Task brief: Each line below from the one containing "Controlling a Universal" through the one containing "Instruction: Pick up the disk" is to be given again exactly, and no line outside that span.

Source data:
=====

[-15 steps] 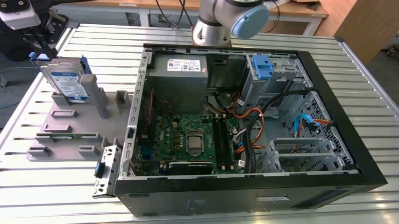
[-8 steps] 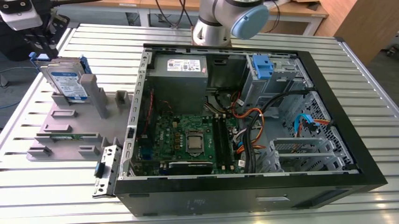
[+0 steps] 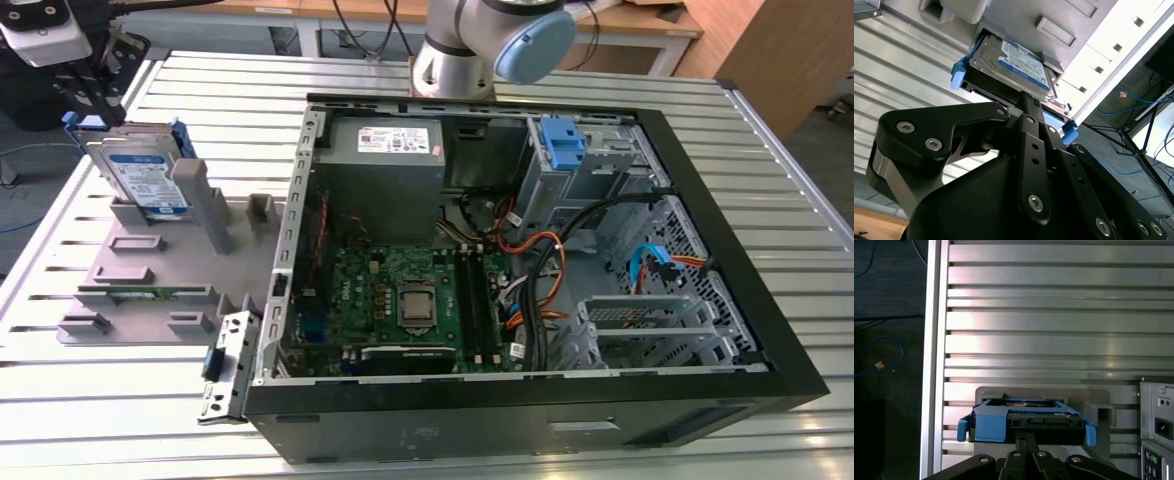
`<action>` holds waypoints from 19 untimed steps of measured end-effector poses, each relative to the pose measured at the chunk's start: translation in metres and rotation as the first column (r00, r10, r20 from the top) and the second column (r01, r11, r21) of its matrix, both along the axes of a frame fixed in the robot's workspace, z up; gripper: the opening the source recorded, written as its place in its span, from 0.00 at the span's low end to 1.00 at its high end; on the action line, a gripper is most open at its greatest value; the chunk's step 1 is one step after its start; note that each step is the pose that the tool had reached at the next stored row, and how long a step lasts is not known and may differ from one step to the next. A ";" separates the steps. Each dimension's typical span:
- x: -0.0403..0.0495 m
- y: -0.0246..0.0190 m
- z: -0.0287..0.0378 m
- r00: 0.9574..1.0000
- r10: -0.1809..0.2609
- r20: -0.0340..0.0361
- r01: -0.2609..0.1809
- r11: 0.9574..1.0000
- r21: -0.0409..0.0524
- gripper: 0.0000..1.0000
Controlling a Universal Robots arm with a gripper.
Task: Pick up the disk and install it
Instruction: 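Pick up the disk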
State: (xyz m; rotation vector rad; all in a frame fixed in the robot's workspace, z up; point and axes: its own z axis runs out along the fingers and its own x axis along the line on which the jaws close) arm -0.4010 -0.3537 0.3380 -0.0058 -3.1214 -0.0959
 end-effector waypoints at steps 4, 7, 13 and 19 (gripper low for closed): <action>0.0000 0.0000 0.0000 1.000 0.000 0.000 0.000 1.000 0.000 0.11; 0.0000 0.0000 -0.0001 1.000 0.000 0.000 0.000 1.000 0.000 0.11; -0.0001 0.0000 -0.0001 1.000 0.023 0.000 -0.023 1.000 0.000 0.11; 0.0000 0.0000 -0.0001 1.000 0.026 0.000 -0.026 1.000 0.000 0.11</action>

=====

Task response:
Controlling a Universal Robots arm with a gripper.
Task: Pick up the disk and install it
Instruction: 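Pick up the disk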

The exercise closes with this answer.